Records drawn from a dataset:
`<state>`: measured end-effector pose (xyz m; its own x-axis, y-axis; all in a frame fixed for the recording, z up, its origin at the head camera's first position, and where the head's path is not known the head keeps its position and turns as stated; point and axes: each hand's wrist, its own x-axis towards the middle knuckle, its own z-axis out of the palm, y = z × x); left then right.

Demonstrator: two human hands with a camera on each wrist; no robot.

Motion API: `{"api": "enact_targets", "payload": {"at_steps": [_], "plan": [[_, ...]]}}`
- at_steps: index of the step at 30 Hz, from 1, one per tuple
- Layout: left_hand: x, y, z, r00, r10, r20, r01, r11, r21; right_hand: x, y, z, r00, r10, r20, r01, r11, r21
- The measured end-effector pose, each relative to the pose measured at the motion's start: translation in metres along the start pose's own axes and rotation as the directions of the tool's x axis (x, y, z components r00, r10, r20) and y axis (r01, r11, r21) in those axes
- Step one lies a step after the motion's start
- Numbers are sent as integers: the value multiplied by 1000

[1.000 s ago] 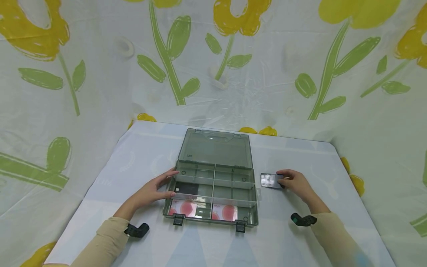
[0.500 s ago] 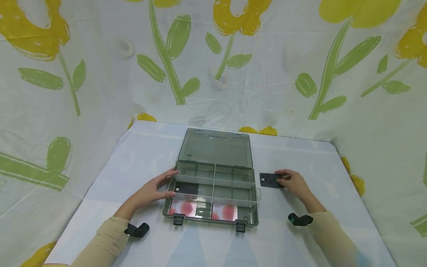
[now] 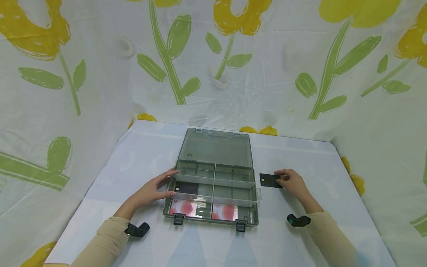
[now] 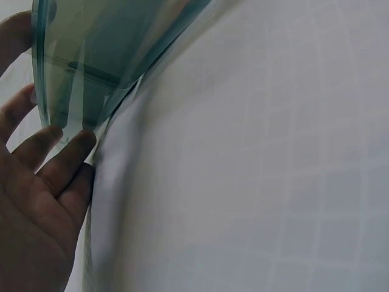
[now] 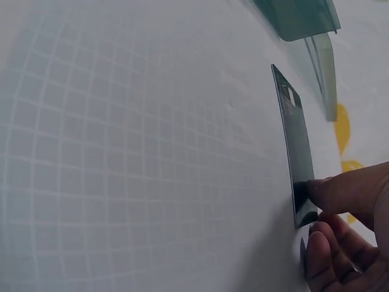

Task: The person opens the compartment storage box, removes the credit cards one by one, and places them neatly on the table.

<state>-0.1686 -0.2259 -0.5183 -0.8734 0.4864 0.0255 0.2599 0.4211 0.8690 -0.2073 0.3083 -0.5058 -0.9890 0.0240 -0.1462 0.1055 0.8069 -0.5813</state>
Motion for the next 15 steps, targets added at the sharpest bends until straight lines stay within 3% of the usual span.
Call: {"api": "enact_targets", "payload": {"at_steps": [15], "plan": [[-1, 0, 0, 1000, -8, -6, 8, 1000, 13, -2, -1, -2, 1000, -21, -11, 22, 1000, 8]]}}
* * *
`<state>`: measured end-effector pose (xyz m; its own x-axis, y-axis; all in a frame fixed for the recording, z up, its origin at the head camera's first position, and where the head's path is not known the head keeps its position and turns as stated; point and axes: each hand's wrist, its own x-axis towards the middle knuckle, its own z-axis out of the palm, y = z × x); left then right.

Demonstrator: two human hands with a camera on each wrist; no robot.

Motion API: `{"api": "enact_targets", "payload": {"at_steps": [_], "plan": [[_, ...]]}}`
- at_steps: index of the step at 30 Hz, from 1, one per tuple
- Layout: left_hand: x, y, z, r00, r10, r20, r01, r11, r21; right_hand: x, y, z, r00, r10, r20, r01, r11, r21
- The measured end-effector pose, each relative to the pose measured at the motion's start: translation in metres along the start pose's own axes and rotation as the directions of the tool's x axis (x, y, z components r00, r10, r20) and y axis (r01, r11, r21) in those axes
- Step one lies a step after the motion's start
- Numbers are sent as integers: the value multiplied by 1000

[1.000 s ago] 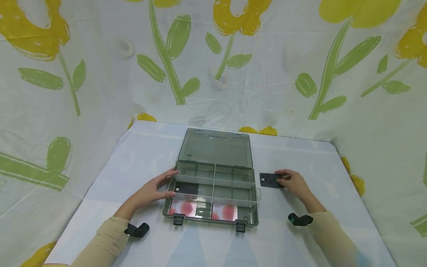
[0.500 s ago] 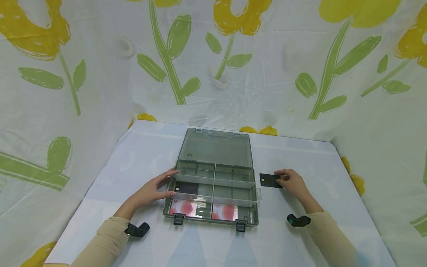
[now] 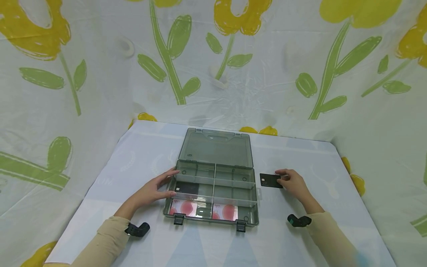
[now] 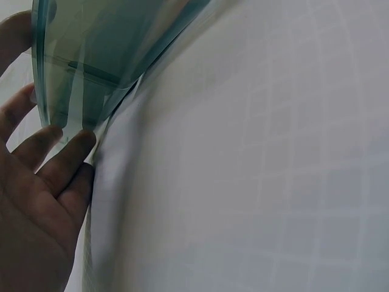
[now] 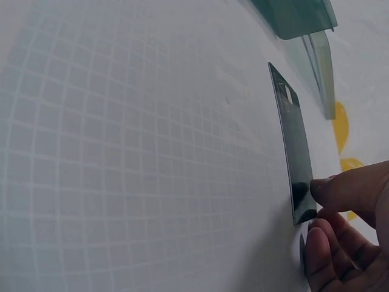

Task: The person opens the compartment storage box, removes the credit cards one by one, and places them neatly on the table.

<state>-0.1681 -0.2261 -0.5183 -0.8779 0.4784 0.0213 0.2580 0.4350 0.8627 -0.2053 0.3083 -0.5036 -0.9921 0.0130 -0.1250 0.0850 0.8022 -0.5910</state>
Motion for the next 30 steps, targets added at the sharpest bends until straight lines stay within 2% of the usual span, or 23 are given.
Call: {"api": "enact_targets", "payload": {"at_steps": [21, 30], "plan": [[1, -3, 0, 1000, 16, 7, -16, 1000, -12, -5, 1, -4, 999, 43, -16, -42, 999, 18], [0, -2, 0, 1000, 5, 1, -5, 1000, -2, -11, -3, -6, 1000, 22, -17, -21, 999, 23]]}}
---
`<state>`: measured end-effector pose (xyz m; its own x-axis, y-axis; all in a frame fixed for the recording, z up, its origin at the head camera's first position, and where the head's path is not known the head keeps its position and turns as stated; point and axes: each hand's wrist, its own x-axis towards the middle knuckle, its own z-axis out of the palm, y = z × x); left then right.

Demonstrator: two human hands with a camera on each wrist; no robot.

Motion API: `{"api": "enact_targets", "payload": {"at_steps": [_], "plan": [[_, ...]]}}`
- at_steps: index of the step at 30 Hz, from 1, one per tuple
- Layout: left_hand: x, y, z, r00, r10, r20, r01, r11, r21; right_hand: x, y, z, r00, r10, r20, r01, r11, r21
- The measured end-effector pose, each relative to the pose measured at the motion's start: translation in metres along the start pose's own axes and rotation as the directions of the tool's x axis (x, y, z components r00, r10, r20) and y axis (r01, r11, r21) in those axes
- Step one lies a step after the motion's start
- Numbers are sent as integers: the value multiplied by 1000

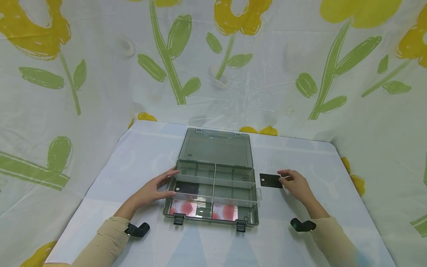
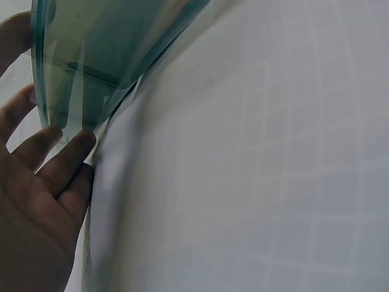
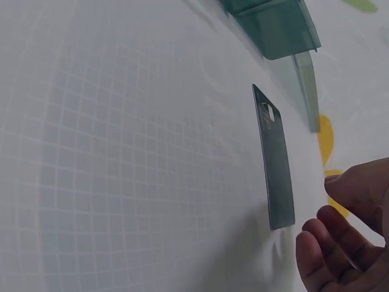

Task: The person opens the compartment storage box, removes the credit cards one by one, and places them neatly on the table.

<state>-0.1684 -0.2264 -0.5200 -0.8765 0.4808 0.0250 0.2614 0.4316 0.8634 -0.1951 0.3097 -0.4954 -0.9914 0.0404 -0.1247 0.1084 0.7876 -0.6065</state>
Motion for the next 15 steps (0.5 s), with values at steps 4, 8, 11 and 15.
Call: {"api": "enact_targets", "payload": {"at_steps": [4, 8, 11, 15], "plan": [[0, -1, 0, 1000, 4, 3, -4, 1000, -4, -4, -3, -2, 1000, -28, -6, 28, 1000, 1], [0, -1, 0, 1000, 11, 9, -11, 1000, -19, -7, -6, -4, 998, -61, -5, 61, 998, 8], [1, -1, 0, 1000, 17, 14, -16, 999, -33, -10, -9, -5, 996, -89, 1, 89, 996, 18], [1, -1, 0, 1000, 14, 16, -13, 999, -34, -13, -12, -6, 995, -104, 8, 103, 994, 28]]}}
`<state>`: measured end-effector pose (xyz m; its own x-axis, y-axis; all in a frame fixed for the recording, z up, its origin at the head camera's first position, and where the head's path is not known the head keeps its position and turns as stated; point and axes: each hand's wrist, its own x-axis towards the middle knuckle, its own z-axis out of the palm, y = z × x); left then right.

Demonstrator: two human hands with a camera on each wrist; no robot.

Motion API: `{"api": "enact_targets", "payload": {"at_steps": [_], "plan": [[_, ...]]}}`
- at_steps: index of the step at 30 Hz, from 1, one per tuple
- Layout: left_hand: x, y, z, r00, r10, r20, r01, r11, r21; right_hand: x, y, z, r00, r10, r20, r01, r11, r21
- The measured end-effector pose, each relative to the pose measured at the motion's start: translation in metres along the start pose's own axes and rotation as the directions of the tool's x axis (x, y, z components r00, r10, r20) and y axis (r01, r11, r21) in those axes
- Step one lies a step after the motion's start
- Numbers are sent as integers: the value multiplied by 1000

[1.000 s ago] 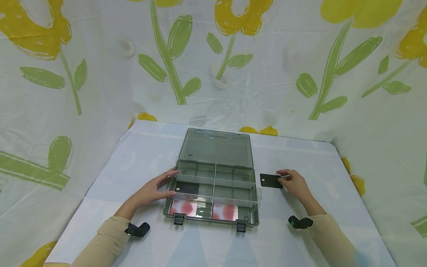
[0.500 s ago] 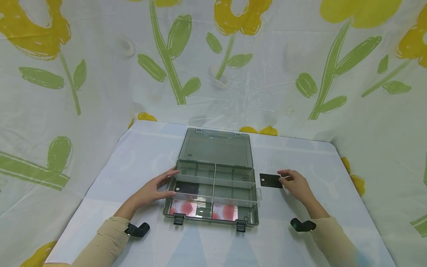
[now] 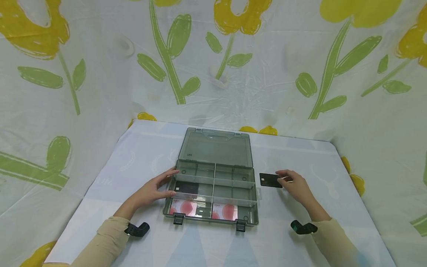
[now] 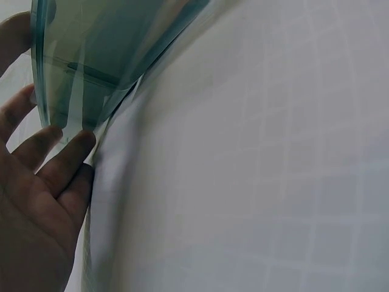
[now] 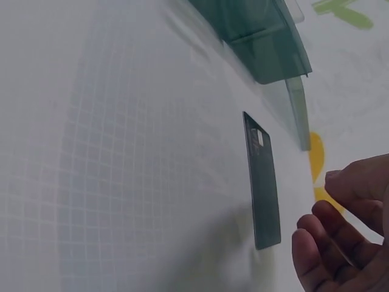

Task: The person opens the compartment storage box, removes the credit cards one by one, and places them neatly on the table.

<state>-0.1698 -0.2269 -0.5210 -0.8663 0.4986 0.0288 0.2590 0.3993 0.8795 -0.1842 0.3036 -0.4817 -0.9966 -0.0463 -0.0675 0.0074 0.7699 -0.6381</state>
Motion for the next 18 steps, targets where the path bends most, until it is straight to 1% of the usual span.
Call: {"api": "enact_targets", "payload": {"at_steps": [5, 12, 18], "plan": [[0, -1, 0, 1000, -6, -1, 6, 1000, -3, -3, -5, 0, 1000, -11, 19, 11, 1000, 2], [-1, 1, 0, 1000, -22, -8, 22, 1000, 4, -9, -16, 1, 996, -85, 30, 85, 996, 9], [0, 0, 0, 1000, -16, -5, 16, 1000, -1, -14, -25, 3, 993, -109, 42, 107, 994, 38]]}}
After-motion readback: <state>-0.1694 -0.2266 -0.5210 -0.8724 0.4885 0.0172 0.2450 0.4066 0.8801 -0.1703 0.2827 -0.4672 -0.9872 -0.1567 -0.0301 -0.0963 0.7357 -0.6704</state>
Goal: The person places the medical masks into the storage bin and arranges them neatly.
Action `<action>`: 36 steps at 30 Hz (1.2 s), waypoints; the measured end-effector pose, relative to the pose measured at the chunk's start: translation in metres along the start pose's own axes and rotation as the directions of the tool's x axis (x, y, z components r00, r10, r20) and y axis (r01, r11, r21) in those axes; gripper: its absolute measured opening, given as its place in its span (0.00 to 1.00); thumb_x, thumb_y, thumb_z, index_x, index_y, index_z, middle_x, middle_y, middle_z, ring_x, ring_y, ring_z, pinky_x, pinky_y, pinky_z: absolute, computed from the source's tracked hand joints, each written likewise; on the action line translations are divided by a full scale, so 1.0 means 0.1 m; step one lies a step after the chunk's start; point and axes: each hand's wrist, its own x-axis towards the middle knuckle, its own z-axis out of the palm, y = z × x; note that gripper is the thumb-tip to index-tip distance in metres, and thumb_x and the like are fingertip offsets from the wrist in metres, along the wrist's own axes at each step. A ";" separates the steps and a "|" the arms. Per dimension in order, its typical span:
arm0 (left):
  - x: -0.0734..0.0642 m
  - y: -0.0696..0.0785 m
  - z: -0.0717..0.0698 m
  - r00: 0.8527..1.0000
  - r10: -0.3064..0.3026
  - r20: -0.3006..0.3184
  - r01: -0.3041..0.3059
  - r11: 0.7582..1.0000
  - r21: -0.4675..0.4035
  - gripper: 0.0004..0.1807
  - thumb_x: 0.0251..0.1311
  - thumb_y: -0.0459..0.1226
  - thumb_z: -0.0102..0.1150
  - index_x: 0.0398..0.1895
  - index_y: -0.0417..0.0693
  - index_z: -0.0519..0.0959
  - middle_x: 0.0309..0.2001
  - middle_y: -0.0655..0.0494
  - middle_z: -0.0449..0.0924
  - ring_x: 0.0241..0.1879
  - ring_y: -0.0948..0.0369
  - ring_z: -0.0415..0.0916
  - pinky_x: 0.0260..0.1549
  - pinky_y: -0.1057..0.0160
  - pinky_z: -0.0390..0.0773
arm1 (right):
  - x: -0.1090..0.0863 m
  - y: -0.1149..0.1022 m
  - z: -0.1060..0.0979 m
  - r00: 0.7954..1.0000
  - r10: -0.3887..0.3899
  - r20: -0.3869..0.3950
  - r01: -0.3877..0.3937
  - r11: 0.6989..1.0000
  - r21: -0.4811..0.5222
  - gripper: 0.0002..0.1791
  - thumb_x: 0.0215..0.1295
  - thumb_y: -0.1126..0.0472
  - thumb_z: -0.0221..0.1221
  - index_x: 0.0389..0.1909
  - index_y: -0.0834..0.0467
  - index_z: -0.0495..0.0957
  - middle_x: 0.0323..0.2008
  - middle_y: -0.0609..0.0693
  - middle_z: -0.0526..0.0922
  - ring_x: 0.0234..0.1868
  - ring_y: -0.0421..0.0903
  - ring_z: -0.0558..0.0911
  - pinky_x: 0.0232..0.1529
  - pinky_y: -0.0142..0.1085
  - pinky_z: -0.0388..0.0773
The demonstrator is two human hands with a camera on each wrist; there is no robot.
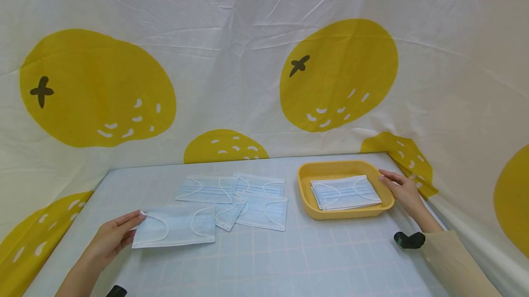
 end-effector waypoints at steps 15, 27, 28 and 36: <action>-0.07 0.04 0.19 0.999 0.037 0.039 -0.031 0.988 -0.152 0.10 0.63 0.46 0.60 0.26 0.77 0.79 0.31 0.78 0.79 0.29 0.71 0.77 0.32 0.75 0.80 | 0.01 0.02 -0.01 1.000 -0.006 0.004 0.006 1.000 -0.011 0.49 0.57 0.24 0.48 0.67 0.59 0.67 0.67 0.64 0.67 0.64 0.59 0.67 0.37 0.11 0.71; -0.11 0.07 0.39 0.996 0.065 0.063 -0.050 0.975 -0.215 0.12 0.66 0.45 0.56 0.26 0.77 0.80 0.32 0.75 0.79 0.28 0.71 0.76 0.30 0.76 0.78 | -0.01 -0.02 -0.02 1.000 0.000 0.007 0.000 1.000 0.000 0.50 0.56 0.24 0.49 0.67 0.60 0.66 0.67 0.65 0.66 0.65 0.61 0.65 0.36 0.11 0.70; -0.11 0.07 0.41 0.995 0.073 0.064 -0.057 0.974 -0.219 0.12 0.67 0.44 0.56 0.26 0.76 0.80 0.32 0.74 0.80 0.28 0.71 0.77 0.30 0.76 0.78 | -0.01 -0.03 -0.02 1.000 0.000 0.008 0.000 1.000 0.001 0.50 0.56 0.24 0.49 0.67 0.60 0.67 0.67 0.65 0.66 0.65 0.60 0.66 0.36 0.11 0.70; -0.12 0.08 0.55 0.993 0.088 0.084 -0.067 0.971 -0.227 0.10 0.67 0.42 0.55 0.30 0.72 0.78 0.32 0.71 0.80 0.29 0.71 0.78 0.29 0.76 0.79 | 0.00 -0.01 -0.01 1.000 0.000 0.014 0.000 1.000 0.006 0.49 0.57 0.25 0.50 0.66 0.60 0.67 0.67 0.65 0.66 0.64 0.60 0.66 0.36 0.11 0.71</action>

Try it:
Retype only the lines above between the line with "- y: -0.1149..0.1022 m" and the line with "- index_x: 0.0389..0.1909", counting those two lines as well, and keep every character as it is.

Answer space:
  - y: -0.1149..0.1022 m
  - z: -0.1060..0.0979 m
  - r00: 0.7954..1.0000
  - r10: -0.3887..0.3899
  - r20: -0.3869..0.3950
  - r01: -0.3877..0.3937
  - r11: 0.6989..1.0000
  - r21: -0.4811..0.5222
  - gripper: 0.0002..0.1791
  - thumb_x: 0.0215..0.1295
  - thumb_y: -0.1126..0.0472
  - thumb_z: -0.0221..0.1221
  - index_x: 0.0389..0.1909

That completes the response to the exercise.